### Exercise instructions
Write the data out again in full, with no departure from the original.

### Input data
========

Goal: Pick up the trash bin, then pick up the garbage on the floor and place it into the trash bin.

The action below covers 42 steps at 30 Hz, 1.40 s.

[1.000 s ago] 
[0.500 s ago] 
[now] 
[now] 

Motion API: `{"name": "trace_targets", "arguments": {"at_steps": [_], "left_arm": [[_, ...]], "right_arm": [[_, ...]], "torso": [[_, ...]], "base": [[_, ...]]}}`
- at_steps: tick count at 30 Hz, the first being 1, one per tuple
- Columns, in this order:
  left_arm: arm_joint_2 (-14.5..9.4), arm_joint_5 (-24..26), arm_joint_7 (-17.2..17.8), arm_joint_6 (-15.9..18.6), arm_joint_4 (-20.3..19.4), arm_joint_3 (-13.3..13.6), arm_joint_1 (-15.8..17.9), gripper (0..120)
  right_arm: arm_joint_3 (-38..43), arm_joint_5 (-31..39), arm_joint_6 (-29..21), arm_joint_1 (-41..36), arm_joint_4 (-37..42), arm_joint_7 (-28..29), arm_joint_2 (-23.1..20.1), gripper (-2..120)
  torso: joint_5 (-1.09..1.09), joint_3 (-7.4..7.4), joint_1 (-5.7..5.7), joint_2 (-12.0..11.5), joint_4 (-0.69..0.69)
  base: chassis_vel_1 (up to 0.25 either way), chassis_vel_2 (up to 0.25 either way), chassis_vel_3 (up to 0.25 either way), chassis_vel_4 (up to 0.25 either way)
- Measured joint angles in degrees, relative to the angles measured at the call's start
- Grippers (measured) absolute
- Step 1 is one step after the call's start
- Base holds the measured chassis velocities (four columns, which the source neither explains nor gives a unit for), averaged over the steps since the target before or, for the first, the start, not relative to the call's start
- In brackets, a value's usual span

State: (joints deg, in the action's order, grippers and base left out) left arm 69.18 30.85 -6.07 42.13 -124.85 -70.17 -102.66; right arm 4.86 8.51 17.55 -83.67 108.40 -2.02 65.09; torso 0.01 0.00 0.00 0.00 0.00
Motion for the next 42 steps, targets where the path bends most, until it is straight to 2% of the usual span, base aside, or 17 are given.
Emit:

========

### Problem solution
Goal: Pick up the trash bin, then pick up the garbage on the floor and place it into the trash bin.

The action below covers 42 steps at 30 Hz, 1.40 s.

[1.000 s ago] 
[0.500 s ago] 
[now] 
[now] 

Motion API: `{"name": "trace_targets", "arguments": {"at_steps": [_], "left_arm": [[_, ...]], "right_arm": [[_, ...]], "torso": [[_, ...]], "base": [[_, ...]]}}`
- at_steps: tick count at 30 Hz, the first being 1, one per tuple
- Columns, in this order:
  left_arm: arm_joint_2 (-14.5..9.4), arm_joint_5 (-24..26), arm_joint_7 (-17.2..17.8), arm_joint_6 (-15.9..18.6), arm_joint_4 (-20.3..19.4), arm_joint_3 (-13.3..13.6), arm_joint_1 (-15.8..17.9), gripper (0..120)
  right_arm: arm_joint_3 (-38..43), arm_joint_5 (-31..39), arm_joint_6 (-29..21), arm_joint_1 (-41..36), arm_joint_4 (-37..42), arm_joint_7 (-28..29), arm_joint_2 (-23.1..20.1), gripper (-2..120)
  torso: joint_5 (-1.09..1.09), joint_3 (-7.4..7.4), joint_1 (-5.7..5.7), joint_2 (-12.0..11.5), joint_4 (-0.69..0.69)
  base: chassis_vel_1 (up to 0.25 either way), chassis_vel_2 (up to 0.25 either way), chassis_vel_3 (up to 0.25 either way), chassis_vel_4 (up to 0.25 either way)
- Measured joint angles in degrees, relative to the angles measured at the call's start
- Grippers (measured) absolute
- Step 1 is one step after the call's start
- Base holds the measured chassis velocities (four columns, which the source neither explains nor gives a unit for), averaged over the steps since the target before or, for the first, the start, not relative to the call's start
- In brackets, a value's usual span

State: (joints deg, in the action's order, grippers and base left out) left arm 69.18 30.85 -6.07 42.13 -124.85 -70.17 -102.66; right arm 4.86 8.51 17.55 -83.67 108.40 -2.02 65.09; torso 0.01 0.00 0.00 0.00 0.00
Motion for the next 42 steps, targets where the path bends most, until it is straight to 2% of the usual span, base aside, or 17 are given.
Emit:

This concludes the output for the exercise.